### ACTIVITY
Print the listing exactly as it stands, and skip any pictures in it.

### MATERIAL PROVIDED

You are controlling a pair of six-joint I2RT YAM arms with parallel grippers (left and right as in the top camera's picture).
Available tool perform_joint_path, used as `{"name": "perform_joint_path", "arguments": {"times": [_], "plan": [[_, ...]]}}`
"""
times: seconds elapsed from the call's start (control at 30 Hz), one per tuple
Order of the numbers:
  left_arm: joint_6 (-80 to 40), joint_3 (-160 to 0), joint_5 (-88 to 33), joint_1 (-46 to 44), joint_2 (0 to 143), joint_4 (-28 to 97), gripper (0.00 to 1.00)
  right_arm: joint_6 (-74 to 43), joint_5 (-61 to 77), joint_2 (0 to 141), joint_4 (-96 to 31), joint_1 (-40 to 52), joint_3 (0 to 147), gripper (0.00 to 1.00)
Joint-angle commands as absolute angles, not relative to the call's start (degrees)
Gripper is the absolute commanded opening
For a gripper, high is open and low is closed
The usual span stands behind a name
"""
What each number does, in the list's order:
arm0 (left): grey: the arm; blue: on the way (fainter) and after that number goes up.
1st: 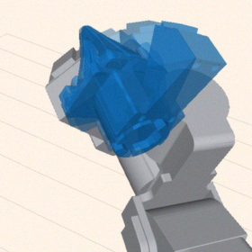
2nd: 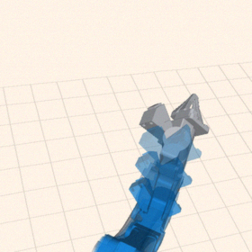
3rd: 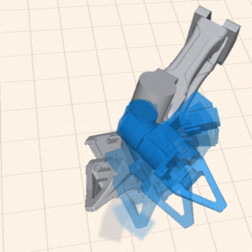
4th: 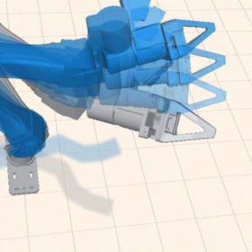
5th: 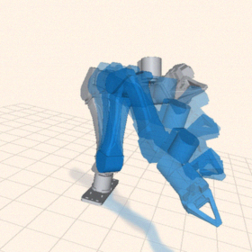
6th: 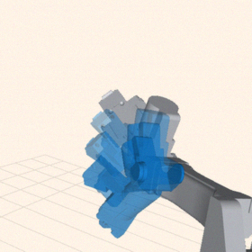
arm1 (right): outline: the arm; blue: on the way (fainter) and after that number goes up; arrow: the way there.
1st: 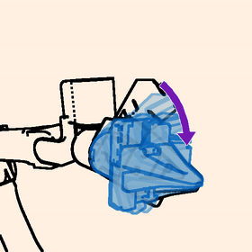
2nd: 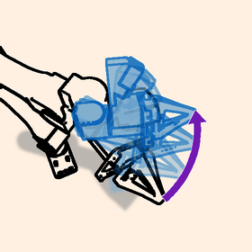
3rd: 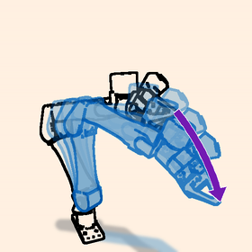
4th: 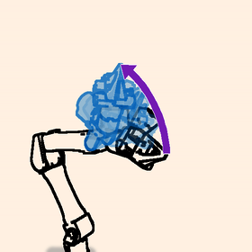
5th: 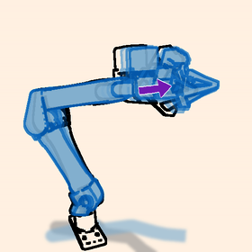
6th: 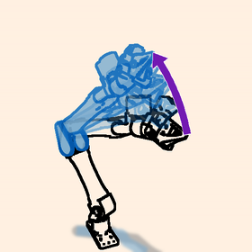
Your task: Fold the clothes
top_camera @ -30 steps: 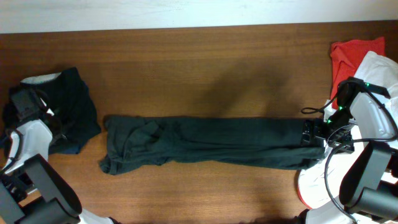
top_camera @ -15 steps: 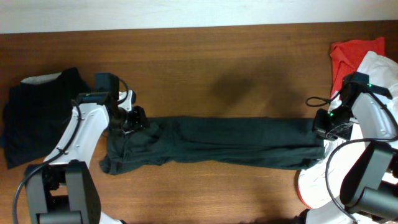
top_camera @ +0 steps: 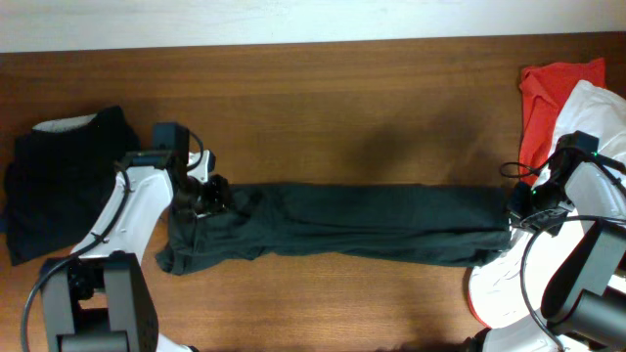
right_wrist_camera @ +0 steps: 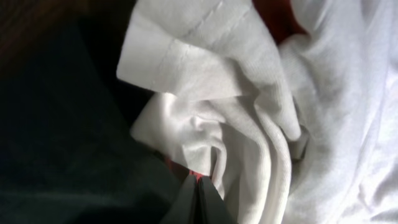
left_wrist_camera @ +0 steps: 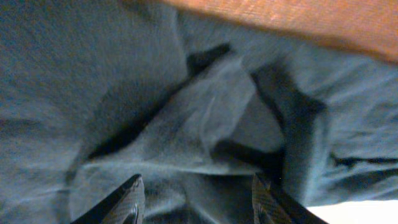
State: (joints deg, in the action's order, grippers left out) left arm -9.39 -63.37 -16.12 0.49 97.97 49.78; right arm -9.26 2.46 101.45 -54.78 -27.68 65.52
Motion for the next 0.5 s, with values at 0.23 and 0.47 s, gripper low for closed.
{"name": "perform_joint_path", "arguments": {"times": [0.23,0.47], "plan": [[-9.8,-49.1,-12.4,0.6,97.1,35.7,0.56,-8.8,7.5,101.6,-48.3,-27.1,55.4,0.10],[-14.4,-47.9,-9.3,6.2,97.2,20.0,0.59,-9.5,8.4,101.6,-30.4,-16.9,53.7,0.21]]}}
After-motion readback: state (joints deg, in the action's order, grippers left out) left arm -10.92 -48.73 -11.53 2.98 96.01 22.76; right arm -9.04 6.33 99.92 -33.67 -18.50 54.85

### OUTPUT BELOW
You are controlling a pair of six-joint I2RT YAM arms with parallel grippers (left and right as in the top camera's picture).
Available tool perform_joint_path, used as `{"name": "perform_joint_path", "arguments": {"times": [_], "plan": [[_, ...]]}}`
"""
times: seconds elapsed from the call's start (control at 30 Hz), one per tuple
Order of the numbers:
  left_arm: joint_6 (-80 to 40), joint_3 (-160 to 0), joint_5 (-88 to 33), joint_1 (-46 to 44), joint_2 (0 to 143), joint_4 (-28 to 97), gripper (0.00 to 1.00)
  right_arm: joint_6 (-74 to 43), joint_5 (-61 to 77), joint_2 (0 to 141), joint_4 (-96 to 31), joint_1 (-40 to 52), joint_3 (0 to 147), gripper (0.00 to 1.00)
Joint-angle commands as absolute angles, not relative to the call's start (degrees)
Gripper is the absolute commanded opening
For a gripper, high is open and low is closed
The usual span stands behind a name
"""
What each number does, in the list's order:
arm0 (left): grey: the arm; blue: on the way (fainter) and after that number goes up.
1st: 
2nd: 
3rd: 
4th: 
5th: 
6th: 
arm1 (right): outline: the arm; blue: on the way (fainter) and after that number goes up; arrow: the way there.
1st: 
2nd: 
3rd: 
4th: 
5th: 
6th: 
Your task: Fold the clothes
top_camera @ -30 steps: 
top_camera @ -15 steps: 
top_camera @ +0 steps: 
right_wrist_camera @ +0 steps: 
left_wrist_camera @ +0 steps: 
State: (joints deg, in the action's order, grippers left out) left arm -9.39 -63.37 -16.12 0.49 97.97 49.78; right arm -9.26 2.46 101.45 -54.78 -27.68 65.52
Motion for the next 0.5 s, with values at 0.23 and 0.47 s, gripper low for closed.
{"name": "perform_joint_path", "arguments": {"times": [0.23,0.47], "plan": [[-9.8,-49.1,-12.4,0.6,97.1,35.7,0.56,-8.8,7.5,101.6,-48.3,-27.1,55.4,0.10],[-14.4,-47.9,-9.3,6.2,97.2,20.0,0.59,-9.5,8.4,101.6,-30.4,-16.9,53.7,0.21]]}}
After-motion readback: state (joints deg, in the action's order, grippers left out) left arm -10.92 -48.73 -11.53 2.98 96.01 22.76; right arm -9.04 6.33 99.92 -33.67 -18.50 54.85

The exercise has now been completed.